FOR IMMEDIATE RELEASE: Lithium Nevada Begins “Bulk Sampling” in What Attorney Calls “A Dirty Trick”
Tribes: “BLM and Lithium Nevada Are Destroying Our Cultural Heritage”
OROVADA, NEVADA (September 20, 2022) Lithium Nevada Corporation (LNC), the company behind the embattled Thacker Pass lithium mine project, has begun digging up portions of Thacker Pass for “bulk sampling” despite consultation still being ongoing between the Bureau of Land Management and regional tribes over cultural sites.
Will Falk, attorney for the Reno-Sparks Indian Colony and the Summit Lake Paiute Tribe and co-founder of the opposition group Protect Thacker Pass, says this is a violation of federal law.
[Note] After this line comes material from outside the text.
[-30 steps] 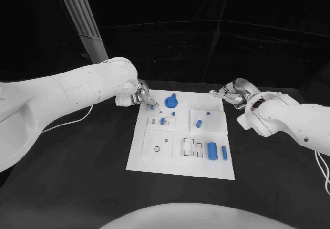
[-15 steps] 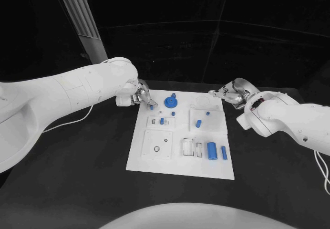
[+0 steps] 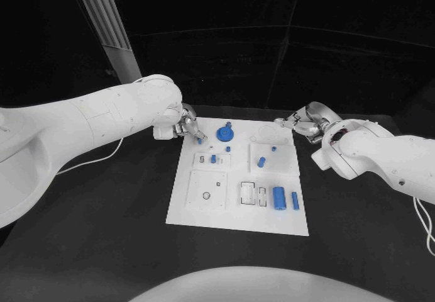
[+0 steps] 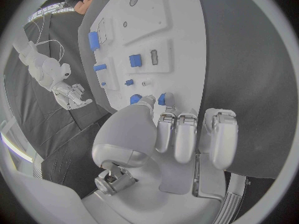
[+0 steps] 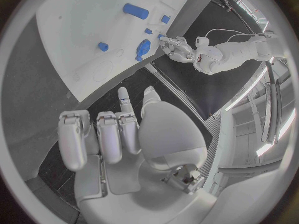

“The Federal Government has not even meaningfully started consultation with tribes about the September 12, 1865 massacre site in Thacker Pass, let alone the earlier ‘Peehee Mu’huh’ massacre described in oral history and the entire Thacker Pass Traditional Cultural District,” Falk said. “But that doesn’t even begin to describe how much of a dirty trick this is. BLM is allowing the destruction of a massacre site without consulting, over the objections of multiple tribes and members of the public, using a permit more than a decade old.”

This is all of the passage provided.